**WHAT IS NEEDED:**
Return the records that follow unaltered. Omit every picture.

++++ RECORDED INFORMATION ++++

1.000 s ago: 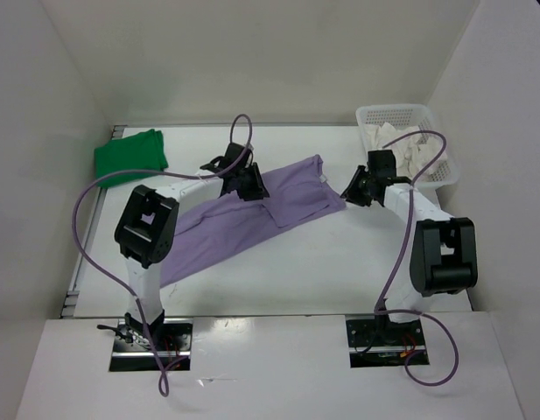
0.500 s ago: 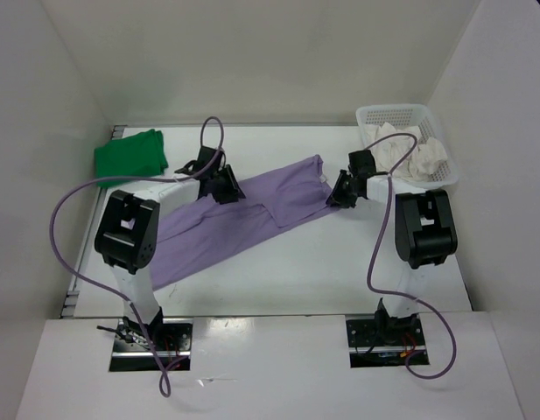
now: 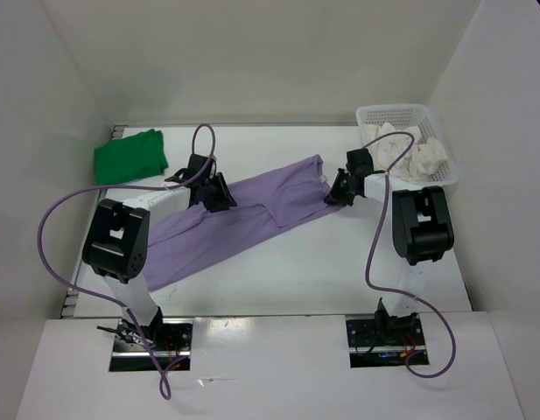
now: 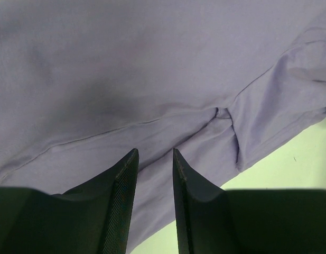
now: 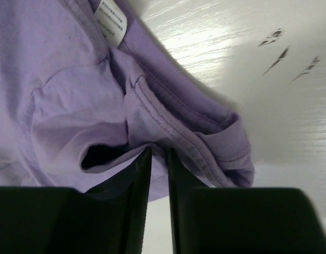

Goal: Fold and stack the t-shirts
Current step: Fold the other side of the tshirt into a rectangle, then rotate the tshirt 90 degrees

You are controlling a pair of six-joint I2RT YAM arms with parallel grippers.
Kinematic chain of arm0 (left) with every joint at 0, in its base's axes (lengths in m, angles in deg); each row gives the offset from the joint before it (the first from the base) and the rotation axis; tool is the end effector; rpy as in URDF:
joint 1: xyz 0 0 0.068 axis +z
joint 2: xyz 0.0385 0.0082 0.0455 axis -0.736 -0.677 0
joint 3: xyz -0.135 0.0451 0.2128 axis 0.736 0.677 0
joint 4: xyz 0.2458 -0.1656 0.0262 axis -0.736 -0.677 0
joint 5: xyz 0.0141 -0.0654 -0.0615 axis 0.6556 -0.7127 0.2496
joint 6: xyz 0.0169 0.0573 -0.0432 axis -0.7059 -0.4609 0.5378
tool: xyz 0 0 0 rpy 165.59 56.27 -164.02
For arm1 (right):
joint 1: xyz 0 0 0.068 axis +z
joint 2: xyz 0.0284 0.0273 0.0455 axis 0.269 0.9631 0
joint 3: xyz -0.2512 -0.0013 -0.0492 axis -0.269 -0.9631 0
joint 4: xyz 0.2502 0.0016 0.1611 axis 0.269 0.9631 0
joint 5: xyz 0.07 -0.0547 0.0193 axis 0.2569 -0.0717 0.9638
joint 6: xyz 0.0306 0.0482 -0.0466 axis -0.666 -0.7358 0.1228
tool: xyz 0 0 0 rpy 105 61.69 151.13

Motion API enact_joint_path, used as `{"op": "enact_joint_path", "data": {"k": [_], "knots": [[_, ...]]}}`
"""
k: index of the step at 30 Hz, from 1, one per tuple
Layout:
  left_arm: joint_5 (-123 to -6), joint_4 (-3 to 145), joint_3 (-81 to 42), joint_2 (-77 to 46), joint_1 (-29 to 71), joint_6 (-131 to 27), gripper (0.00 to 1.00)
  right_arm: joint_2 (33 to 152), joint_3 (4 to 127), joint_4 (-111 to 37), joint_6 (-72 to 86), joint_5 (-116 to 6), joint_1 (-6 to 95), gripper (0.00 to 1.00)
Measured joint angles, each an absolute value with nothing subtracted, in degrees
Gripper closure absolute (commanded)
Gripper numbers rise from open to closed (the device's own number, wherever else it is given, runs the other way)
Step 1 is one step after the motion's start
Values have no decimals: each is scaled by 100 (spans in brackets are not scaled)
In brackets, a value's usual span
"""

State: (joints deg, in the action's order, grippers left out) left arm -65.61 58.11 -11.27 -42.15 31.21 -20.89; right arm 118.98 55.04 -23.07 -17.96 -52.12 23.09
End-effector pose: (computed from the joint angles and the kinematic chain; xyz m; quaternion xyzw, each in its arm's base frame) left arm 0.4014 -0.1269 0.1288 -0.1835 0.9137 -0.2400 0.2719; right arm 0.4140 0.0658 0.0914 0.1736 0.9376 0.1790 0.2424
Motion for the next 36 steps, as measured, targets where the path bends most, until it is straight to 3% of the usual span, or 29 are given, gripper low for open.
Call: {"op": "enact_joint_path", "data": {"k": [4, 10, 13, 25, 36], "knots": [[-6574, 5867, -1074, -4213, 3131, -2104, 60, 11894, 5504, -2309, -1846, -5118, 2357, 72], [-6661, 5944, -965, -4213, 3147, -2097, 60, 11891, 5504, -2259, -1853, -5074, 2372, 95], [-6670, 5957, -961, -4208, 3147, -2097, 60, 11876, 5504, -2202, -1853, -5090, 2372, 100], [-6705, 5942, -972, -4204, 3206, -2110, 60, 10993, 5633, -1304, -1861, -5116, 2372, 100], [-6703, 5789, -1289, -4204, 3437, -2187, 59, 10943, 5386, -876, -1861, -5151, 2372, 96]]}}
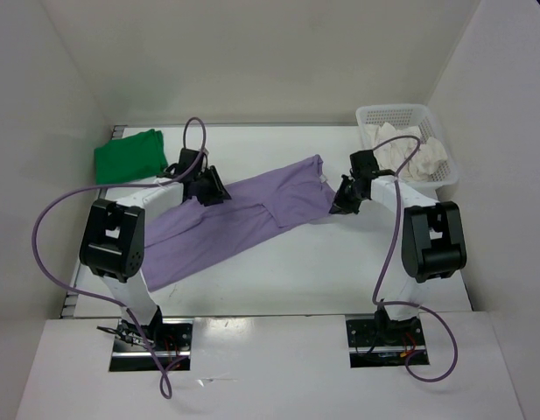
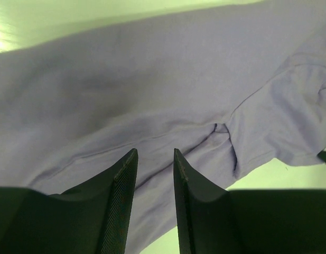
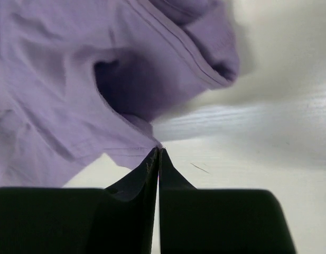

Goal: Fold and stack the t-shirts
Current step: Rotate the tshirt 90 degrees

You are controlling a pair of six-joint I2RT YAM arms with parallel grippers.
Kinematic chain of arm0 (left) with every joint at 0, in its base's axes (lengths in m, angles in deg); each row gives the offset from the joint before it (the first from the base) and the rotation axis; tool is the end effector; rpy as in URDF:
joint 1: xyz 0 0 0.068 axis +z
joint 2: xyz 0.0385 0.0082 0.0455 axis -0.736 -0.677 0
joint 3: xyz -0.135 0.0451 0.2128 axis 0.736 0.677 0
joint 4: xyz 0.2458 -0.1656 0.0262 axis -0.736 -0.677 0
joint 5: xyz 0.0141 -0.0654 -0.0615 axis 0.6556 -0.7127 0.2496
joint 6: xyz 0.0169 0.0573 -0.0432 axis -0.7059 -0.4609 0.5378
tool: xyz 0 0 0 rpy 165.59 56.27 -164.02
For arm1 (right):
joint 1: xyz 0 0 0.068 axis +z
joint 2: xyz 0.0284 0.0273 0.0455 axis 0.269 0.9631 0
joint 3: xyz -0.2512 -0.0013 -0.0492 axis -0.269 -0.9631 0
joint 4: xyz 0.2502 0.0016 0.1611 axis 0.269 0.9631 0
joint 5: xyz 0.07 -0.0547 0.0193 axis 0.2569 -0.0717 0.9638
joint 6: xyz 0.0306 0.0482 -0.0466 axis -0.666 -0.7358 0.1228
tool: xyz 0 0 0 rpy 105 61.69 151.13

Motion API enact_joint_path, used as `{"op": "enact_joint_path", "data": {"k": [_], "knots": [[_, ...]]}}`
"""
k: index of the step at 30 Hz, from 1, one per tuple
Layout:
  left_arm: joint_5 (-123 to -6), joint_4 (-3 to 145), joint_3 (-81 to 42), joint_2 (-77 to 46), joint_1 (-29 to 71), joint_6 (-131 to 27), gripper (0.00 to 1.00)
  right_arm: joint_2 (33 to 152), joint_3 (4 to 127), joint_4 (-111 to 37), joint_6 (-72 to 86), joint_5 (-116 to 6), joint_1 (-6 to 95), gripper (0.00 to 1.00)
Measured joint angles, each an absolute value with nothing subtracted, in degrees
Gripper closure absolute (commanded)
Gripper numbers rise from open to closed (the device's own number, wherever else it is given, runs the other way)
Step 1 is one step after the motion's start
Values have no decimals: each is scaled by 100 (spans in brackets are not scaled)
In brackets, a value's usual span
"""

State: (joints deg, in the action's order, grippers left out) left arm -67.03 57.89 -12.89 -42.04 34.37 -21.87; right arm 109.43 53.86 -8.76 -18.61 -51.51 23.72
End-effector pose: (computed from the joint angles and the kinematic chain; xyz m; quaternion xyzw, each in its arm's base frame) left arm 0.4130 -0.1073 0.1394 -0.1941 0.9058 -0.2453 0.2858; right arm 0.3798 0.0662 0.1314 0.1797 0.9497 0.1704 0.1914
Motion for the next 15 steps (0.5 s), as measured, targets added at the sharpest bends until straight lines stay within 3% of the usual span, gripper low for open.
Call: {"op": "enact_joint_path", "data": {"k": [5, 6, 9, 13, 15], "knots": [[-6703, 5699, -1346, -4204, 3569, -2287, 59, 10960, 5148, -773, -1874, -5295, 2372, 91], [-6703, 5677, -1356, -4202, 3584, -2296, 58, 10960, 5148, -766, -1881, -5330, 2372, 81], [-6703, 5610, -1400, -4180, 3652, -2329, 57, 10958, 5150, -760, -1909, -5468, 2372, 63], [-6694, 5461, -1527, -4105, 3713, -2471, 54, 10928, 5351, -605, -1868, -5555, 2396, 64], [-6690, 5378, -1617, -4051, 3719, -2585, 54, 10897, 5607, -537, -1820, -5592, 2490, 78]]}}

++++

**RESPONSE AREA:**
1.000 s ago: 
0.500 s ago: 
now: 
now: 
now: 

Goal: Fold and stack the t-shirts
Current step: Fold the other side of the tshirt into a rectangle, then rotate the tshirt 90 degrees

You are controlling a pair of six-joint I2RT YAM arms with parallel grippers.
Kinematic chain of arm0 (left) with every joint at 0, in its base's axes (lengths in m, angles in deg); each row gives the offset from the joint before it (the first from the base) and the rotation axis; tool is the end effector; rpy as in URDF:
joint 1: xyz 0 0 0.068 axis +z
joint 2: xyz 0.0385 0.0082 0.0455 axis -0.736 -0.677 0
joint 3: xyz -0.135 0.0451 0.2128 axis 0.736 0.677 0
joint 4: xyz 0.2458 -0.1656 0.0262 axis -0.736 -0.677 0
joint 5: xyz 0.0141 -0.0654 -0.0615 axis 0.6556 -0.7127 0.2496
joint 6: xyz 0.0169 0.0573 -0.0432 axis -0.7059 -0.4609 0.5378
tool: xyz 0 0 0 rpy 165.59 56.27 -164.02
For arm1 (right):
joint 1: xyz 0 0 0.068 axis +z
joint 2: xyz 0.0284 0.0273 0.0455 axis 0.269 0.9631 0
joint 3: xyz -0.2512 -0.0013 -0.0492 axis -0.269 -0.9631 0
joint 4: xyz 0.2502 0.0016 0.1611 axis 0.269 0.9631 0
joint 5: xyz 0.07 -0.0547 0.0193 axis 0.2569 -0.0717 0.9638
joint 6: xyz 0.0306 0.0482 -0.0466 axis -0.666 -0.7358 0.1228
tool: xyz 0 0 0 rpy 105 61.69 151.13

Motion API enact_joint_path, used as `{"op": "enact_joint_path", "data": {"k": [_], "knots": [[_, ...]]}}`
"""
k: index of the step at 30 Hz, from 1, one per tuple
Layout:
  left_arm: joint_5 (-123 to -6), joint_4 (-3 to 145), joint_3 (-81 to 42), joint_2 (-77 to 46), joint_1 (-29 to 71), joint_6 (-131 to 27), gripper (0.00 to 1.00)
  right_arm: joint_2 (33 to 152), joint_3 (4 to 127), joint_4 (-111 to 37), joint_6 (-72 to 86), joint_5 (-116 to 6), joint_1 (-6 to 95), gripper (0.00 to 1.00)
Measured joint angles, each an absolute value with nothing subtracted, in degrees
Gripper closure absolute (commanded)
Gripper numbers rise from open to closed (the device's own number, wherever else it is given, runs the other way)
Step 1 is one step after the motion's start
Values have no decimals: each is scaled by 100 (spans in brackets are not scaled)
In brackets, a value's usual span
"""

State: (joints deg, in the action's order, grippers left out) left arm -65.61 58.11 -11.27 -42.15 31.21 -20.89; right arm 118.98 55.04 -23.07 -17.96 -52.12 23.09
End-effector pose: (computed from the joint angles and the kinematic chain; xyz m; quaternion xyzw, each in its arm's base frame) left arm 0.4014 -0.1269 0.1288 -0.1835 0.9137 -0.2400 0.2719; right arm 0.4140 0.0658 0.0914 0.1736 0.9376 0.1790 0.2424
Motion for the next 36 steps, as measured, targets where the path bends most, until it is straight to 3% of the usual span, or 29 are given, gripper low for open.
Call: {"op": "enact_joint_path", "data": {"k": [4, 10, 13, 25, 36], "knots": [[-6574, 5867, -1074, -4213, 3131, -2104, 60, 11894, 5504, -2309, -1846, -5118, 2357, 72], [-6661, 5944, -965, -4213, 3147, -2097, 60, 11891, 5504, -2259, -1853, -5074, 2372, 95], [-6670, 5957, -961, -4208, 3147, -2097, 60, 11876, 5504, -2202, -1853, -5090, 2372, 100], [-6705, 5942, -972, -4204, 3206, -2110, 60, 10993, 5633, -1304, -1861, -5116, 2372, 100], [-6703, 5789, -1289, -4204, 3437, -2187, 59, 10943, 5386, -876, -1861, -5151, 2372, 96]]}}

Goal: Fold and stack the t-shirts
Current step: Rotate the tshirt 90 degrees

You are controlling a pair of six-joint I2RT YAM arms with parallel grippers.
Kinematic chain of arm0 (left) with every joint at 0, in its base's axes (lengths in m, angles in deg); each row gives the offset from the joint before it (the first from the base) and the rotation axis; tool is the end effector; rpy as in URDF:
joint 1: xyz 0 0 0.068 axis +z
joint 2: xyz 0.0385 0.0082 0.0455 axis -0.736 -0.677 0
joint 3: xyz -0.135 0.0451 0.2128 axis 0.736 0.677 0
joint 4: xyz 0.2458 -0.1656 0.0262 axis -0.736 -0.677 0
joint 5: xyz 0.0141 -0.0654 -0.0615 axis 0.6556 -0.7127 0.2496
joint 6: xyz 0.0169 0.0573 -0.0432 axis -0.7059 -0.4609 0.5378
tool: xyz 0 0 0 rpy 165.59 56.27 -164.02
For arm1 (right):
joint 1: xyz 0 0 0.068 axis +z
joint 2: xyz 0.0284 0.0273 0.0455 axis 0.269 0.9631 0
joint 3: xyz -0.2512 -0.0013 -0.0492 axis -0.269 -0.9631 0
joint 4: xyz 0.2502 0.0016 0.1611 axis 0.269 0.9631 0
joint 5: xyz 0.07 -0.0547 0.0193 axis 0.2569 -0.0717 0.9638
joint 6: xyz 0.0306 0.0482 -0.0466 axis -0.666 -0.7358 0.1228
tool: xyz 0 0 0 rpy 105 61.69 151.13

Motion API enact_joint_path, used as `{"op": "enact_joint_path", "data": {"k": [_], "knots": [[_, ...]]}}`
"""
k: index of the step at 30 Hz, from 1, one per tuple
Layout:
  left_arm: joint_5 (-123 to -6), joint_4 (-3 to 145), joint_3 (-81 to 42), joint_2 (-77 to 46), joint_1 (-29 to 71), joint_6 (-131 to 27), gripper (0.00 to 1.00)
  right_arm: joint_2 (33 to 152), joint_3 (4 to 127), joint_4 (-111 to 37), joint_6 (-72 to 86), joint_5 (-116 to 6), joint_1 (-6 to 95), gripper (0.00 to 1.00)
Measured joint angles, each an absolute value with nothing subtracted, in degrees
Gripper closure absolute (commanded)
Gripper numbers rise from open to closed (the device's own number, wherever else it is given, runs the other way)
Step 1 is one step after the motion's start
Values have no decimals: each is scaled by 100 (spans in brackets are not scaled)
In brackets, a value's usual span
"""

State: (joints deg, in the action's order, grippers left out) left arm -67.03 57.89 -12.89 -42.04 34.37 -21.87; right arm 109.43 53.86 -8.76 -18.61 -51.51 23.72
End-effector pose: (computed from the joint angles and the kinematic chain; xyz m; quaternion xyzw, each in its arm's base frame) left arm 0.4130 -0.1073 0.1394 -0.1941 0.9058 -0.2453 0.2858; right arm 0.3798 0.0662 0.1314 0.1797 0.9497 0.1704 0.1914
Motion for the next 15 steps (0.5 s), as measured, targets added at the sharpest bends until straight lines stay within 3% of the usual span, gripper low for open.
Call: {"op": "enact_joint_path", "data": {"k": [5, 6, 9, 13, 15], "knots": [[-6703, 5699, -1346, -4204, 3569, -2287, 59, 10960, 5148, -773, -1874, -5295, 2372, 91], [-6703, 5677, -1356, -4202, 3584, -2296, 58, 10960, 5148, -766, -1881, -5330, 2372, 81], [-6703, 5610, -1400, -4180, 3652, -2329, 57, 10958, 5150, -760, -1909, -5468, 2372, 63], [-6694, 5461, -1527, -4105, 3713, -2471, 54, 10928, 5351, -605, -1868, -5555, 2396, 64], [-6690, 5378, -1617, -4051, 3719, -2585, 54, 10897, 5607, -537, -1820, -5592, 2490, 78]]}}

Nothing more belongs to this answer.